■ **Problem**
Whenever a line in the data below includes the string "where", copy it out.

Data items
________
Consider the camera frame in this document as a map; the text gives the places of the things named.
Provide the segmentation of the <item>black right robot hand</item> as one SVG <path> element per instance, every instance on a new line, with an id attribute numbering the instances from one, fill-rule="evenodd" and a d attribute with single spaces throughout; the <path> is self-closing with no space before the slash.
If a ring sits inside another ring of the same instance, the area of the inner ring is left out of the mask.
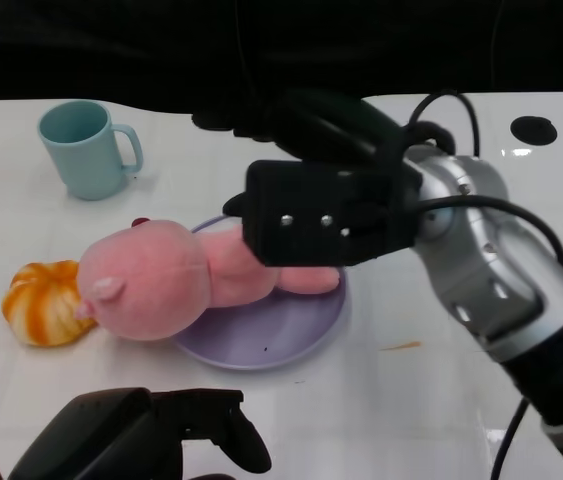
<path id="1" fill-rule="evenodd" d="M 222 212 L 266 266 L 353 266 L 415 243 L 422 176 L 404 157 L 416 138 L 364 100 L 290 90 L 241 121 L 292 160 L 257 160 Z"/>

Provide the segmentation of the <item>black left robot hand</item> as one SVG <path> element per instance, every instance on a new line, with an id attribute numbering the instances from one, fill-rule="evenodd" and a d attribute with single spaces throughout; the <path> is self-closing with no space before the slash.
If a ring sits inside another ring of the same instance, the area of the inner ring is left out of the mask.
<path id="1" fill-rule="evenodd" d="M 241 469 L 272 466 L 240 390 L 121 388 L 71 400 L 15 465 L 13 479 L 180 479 L 183 442 L 209 440 Z"/>

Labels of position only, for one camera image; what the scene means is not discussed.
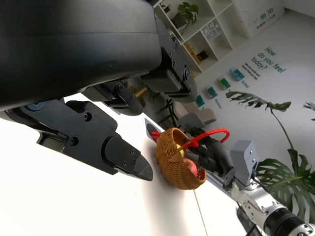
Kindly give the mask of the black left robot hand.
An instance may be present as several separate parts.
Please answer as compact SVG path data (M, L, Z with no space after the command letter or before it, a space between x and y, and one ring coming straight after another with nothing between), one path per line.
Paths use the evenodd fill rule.
M38 144L114 175L153 170L95 105L142 113L125 80L191 103L197 88L179 41L146 0L3 0L0 117L40 133Z

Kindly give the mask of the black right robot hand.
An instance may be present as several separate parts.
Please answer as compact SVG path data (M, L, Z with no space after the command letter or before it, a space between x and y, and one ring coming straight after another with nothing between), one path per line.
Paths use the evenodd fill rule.
M184 156L196 166L223 177L232 170L230 155L223 145L229 138L230 131L225 128L204 131L201 128L190 130L192 138L184 138L181 149L187 150Z

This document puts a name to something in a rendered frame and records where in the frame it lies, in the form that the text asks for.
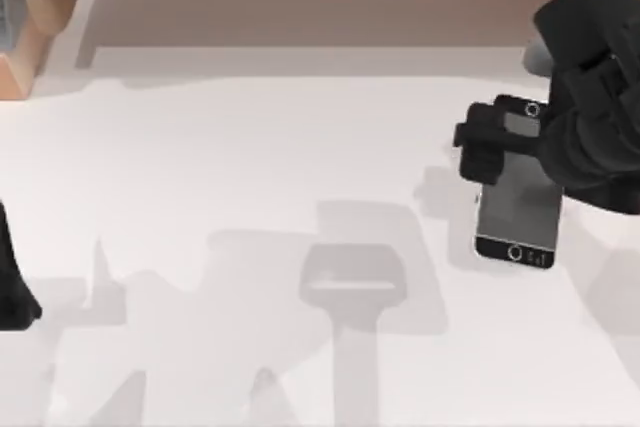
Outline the black smartphone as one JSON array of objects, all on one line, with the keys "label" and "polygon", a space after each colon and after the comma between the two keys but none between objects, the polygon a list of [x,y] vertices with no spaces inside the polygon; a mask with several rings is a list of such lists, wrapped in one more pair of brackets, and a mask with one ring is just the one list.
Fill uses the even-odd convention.
[{"label": "black smartphone", "polygon": [[482,258],[546,270],[554,266],[563,190],[539,161],[542,103],[498,95],[499,125],[513,136],[497,181],[480,192],[474,250]]}]

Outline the pale grey rounded box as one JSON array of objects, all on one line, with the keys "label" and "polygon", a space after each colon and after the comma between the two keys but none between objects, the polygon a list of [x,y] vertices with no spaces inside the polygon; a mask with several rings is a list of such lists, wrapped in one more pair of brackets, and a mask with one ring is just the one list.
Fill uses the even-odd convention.
[{"label": "pale grey rounded box", "polygon": [[551,78],[554,61],[543,39],[536,37],[525,47],[522,65],[527,73],[541,78]]}]

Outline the wooden drawer with grey inside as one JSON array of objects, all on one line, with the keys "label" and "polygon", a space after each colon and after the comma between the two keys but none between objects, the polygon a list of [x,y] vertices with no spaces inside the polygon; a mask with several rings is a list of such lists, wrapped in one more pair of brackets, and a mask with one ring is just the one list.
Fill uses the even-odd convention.
[{"label": "wooden drawer with grey inside", "polygon": [[0,0],[0,29],[8,43],[0,54],[40,56],[34,83],[46,63],[55,37],[68,25],[77,0]]}]

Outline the pale wooden drawer front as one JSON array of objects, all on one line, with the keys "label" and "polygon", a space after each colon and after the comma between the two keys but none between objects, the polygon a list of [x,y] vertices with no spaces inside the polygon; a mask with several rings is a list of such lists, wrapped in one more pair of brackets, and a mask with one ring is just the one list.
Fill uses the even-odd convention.
[{"label": "pale wooden drawer front", "polygon": [[39,55],[17,52],[0,54],[0,101],[28,98],[39,64]]}]

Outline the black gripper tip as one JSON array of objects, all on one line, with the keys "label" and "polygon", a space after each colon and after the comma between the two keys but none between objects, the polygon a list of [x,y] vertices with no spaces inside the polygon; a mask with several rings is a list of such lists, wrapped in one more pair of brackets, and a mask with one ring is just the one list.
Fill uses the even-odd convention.
[{"label": "black gripper tip", "polygon": [[0,201],[0,332],[27,330],[42,314],[19,269],[6,209]]}]

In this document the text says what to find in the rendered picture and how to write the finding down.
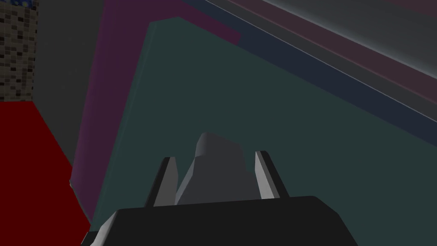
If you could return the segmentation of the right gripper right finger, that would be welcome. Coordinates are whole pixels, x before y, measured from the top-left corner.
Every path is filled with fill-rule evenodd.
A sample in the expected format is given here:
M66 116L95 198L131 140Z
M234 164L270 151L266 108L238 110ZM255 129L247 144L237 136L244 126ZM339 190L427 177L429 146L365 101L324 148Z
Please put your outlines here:
M254 170L261 199L289 197L286 187L267 151L255 152Z

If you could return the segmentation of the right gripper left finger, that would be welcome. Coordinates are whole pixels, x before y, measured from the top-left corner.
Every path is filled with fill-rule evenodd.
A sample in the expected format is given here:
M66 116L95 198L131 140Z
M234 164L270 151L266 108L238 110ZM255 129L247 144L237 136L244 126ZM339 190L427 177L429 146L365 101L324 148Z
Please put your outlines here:
M178 170L175 157L165 157L150 189L146 208L175 205Z

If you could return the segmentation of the dark teal door leaf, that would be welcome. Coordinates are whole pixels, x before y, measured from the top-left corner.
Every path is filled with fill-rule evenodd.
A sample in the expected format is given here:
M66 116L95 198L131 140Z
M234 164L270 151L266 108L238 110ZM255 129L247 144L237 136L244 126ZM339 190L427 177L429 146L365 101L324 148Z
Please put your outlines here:
M203 132L267 151L289 194L338 212L358 246L437 246L437 122L332 70L302 79L182 19L150 23L92 228L181 175Z

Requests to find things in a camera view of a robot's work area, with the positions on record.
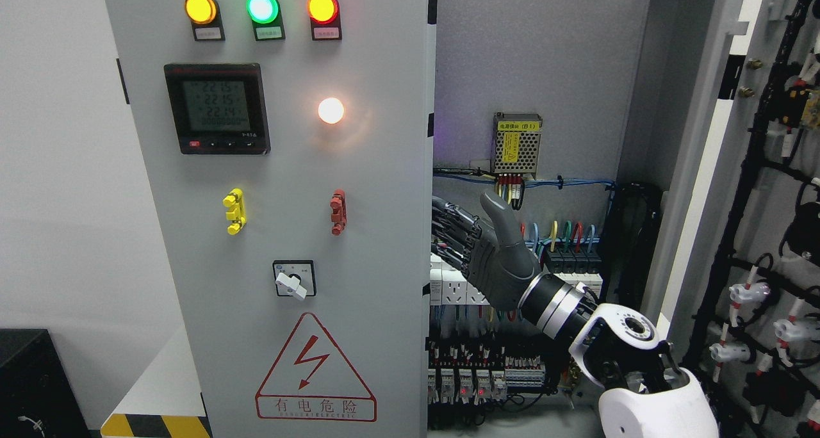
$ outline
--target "yellow handle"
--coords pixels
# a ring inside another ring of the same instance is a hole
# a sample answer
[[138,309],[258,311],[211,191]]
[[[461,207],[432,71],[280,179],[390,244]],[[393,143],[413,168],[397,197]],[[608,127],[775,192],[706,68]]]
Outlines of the yellow handle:
[[228,195],[222,199],[222,205],[228,208],[225,213],[226,221],[231,222],[228,225],[228,234],[234,236],[242,231],[245,226],[245,197],[240,189],[233,189],[229,191]]

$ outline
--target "white wall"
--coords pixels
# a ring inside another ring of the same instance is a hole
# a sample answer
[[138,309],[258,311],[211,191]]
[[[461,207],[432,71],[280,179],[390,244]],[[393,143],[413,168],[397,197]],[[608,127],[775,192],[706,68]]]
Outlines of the white wall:
[[181,324],[103,0],[0,0],[0,327],[99,428]]

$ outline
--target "red indicator light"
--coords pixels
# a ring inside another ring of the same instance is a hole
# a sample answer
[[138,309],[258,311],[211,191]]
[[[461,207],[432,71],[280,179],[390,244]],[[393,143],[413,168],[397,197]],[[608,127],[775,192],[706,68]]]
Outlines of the red indicator light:
[[328,24],[339,15],[337,0],[307,0],[307,14],[317,24]]

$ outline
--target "warning sign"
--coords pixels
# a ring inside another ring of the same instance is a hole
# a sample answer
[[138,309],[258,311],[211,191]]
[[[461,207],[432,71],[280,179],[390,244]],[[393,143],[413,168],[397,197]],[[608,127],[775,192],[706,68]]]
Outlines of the warning sign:
[[284,342],[256,403],[263,419],[375,421],[375,397],[310,312]]

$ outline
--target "yellow indicator light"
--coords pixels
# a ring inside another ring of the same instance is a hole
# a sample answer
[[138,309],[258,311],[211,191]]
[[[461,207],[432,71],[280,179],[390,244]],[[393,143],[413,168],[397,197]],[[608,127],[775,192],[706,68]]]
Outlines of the yellow indicator light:
[[331,23],[339,15],[337,0],[307,0],[307,14],[319,24]]
[[345,105],[336,97],[328,97],[319,103],[319,118],[334,125],[338,123],[345,116]]
[[185,13],[191,21],[200,26],[210,24],[217,17],[217,2],[214,0],[185,0]]

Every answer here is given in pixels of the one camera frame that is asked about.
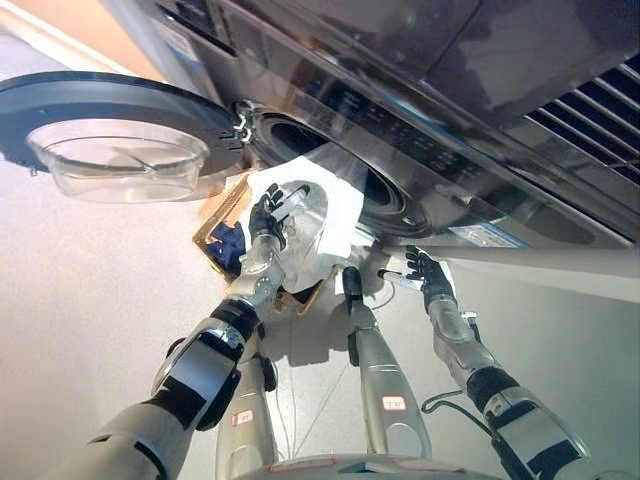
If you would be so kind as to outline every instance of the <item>washing machine door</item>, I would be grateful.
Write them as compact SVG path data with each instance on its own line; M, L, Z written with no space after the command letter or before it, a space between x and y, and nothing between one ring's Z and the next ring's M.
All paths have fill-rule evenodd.
M151 80L47 72L0 82L0 146L48 171L75 198L140 203L189 196L236 163L243 144L224 108Z

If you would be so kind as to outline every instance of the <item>cable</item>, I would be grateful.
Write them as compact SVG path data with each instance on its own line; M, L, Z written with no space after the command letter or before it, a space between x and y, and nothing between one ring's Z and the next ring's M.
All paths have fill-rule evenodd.
M462 390L453 390L451 392L444 392L438 395L434 395L433 397L429 397L424 402L422 402L422 406L420 407L420 410L422 410L424 413L427 413L425 412L425 410L427 409L427 405L429 405L431 402L435 402L436 400L442 400L443 398L455 397L457 395L462 395Z
M493 433L491 432L491 430L489 430L489 428L487 428L485 424L483 424L480 420L478 420L468 410L466 410L465 408L453 402L449 402L448 400L442 400L443 398L455 397L456 395L460 395L461 393L462 393L462 390L454 390L452 392L445 392L439 395L435 395L431 398L427 398L422 403L422 407L420 407L420 410L422 411L422 413L426 413L428 415L430 413L435 412L440 407L452 408L458 413L461 413L462 415L467 417L467 419L471 420L480 430L482 430L484 433L486 433L487 435L493 438ZM436 403L434 403L431 407L427 408L427 405L434 401L436 401Z
M289 383L291 384L291 404L293 406L293 446L291 452L293 456L296 456L296 439L298 436L298 408L296 406L296 395L293 390L293 368L291 367L293 355L293 319L289 321Z
M320 418L320 415L324 411L324 408L327 406L327 403L329 402L329 399L331 398L331 395L333 394L334 390L338 386L338 383L340 383L340 379L344 375L344 372L347 371L347 367L349 365L351 365L349 362L345 363L344 367L342 367L342 370L340 371L340 374L336 377L336 380L333 382L333 385L331 386L331 388L329 389L327 394L324 396L322 402L320 403L320 407L318 408L318 412L316 413L316 416L313 418L313 421L311 422L311 425L309 426L309 429L307 430L307 433L304 434L304 437L302 437L302 441L300 442L300 445L298 445L298 450L293 452L293 457L294 458L297 457L298 453L300 453L300 450L302 450L302 446L304 445L304 442L307 440L307 437L309 437L309 434L311 433L311 430L313 430L314 425L316 424L316 422Z
M389 305L391 303L391 300L393 300L393 298L395 296L396 296L396 286L392 283L391 284L391 296L389 297L389 299L385 300L384 303L381 303L380 305L377 305L377 306L373 307L371 309L371 311L378 310L379 308L382 308L382 307L386 307L387 305Z
M284 415L282 414L282 408L280 407L280 398L278 397L278 391L280 390L280 372L275 362L272 362L273 369L276 373L276 407L278 407L278 415L280 416L280 422L282 423L282 430L284 431L284 439L287 442L287 460L291 459L291 447L289 445L289 434L287 433L287 425L284 423Z

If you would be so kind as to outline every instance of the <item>black cable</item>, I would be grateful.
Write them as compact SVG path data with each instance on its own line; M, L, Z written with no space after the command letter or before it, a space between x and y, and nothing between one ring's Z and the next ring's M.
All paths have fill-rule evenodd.
M425 412L425 410L427 409L427 405L429 405L431 402L442 400L443 398L455 397L457 395L462 395L462 390L453 390L452 392L444 392L438 395L434 395L433 397L429 397L424 402L422 402L422 407L420 407L420 410L422 410L424 413L427 413Z
M428 415L430 413L435 412L440 407L452 408L455 411L457 411L458 413L463 414L465 417L467 417L469 420L471 420L480 430L482 430L484 433L486 433L487 435L489 435L490 437L493 438L493 433L491 433L491 430L489 430L489 428L487 428L487 426L485 424L483 424L475 416L473 416L471 413L469 413L466 409L464 409L460 405L457 405L457 404L455 404L453 402L449 402L448 400L442 400L443 398L455 397L456 395L460 395L461 393L462 393L462 390L454 390L452 392L445 392L445 393L441 393L439 395L435 395L435 396L433 396L431 398L426 399L422 403L422 407L420 407L420 410L422 411L422 413L426 413ZM434 401L436 401L436 403L434 403L431 407L427 408L427 405L430 404L431 402L434 402Z

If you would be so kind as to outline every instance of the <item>sticker on washer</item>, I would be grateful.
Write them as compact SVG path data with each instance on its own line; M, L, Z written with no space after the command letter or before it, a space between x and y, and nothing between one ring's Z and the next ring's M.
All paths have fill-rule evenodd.
M490 223L449 227L449 230L478 247L529 248L527 244Z
M253 410L251 409L243 410L242 412L238 412L233 417L231 417L231 425L234 427L251 421L253 421Z
M336 465L338 461L333 457L309 458L304 460L290 460L276 463L269 467L269 473L292 472L295 470L312 470Z
M181 55L184 55L192 62L200 62L200 59L193 50L193 47L189 43L187 37L180 35L178 32L173 31L163 23L159 22L155 18L152 18L153 26L156 28L160 36L173 50Z
M382 408L385 412L404 412L407 409L407 402L400 395L384 395Z

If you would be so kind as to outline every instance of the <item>robotic hand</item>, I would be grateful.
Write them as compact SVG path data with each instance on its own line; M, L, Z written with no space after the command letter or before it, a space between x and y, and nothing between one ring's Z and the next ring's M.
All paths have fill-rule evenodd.
M442 267L409 247L408 280L422 280L433 324L434 350L483 414L492 446L514 479L598 478L584 442L529 390L520 386L480 341L474 320L461 315Z
M120 412L79 457L46 479L177 478L193 432L208 430L222 418L240 381L236 366L245 343L275 305L285 278L278 256L286 244L281 221L295 195L300 192L281 201L274 184L253 207L253 245L240 277L211 316L172 345L151 398Z

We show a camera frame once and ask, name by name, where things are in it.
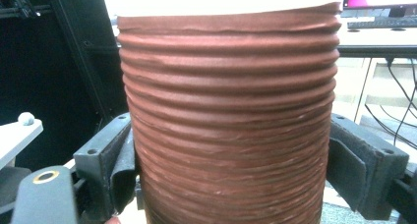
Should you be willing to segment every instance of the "cable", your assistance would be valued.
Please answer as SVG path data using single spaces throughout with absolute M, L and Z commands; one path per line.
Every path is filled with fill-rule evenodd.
________
■ **Answer to the exercise**
This document puts a name to something in a rendered frame and records where in the frame it lies, in the form that the text asks for.
We show a camera frame once and ask, name by name, where things are in it.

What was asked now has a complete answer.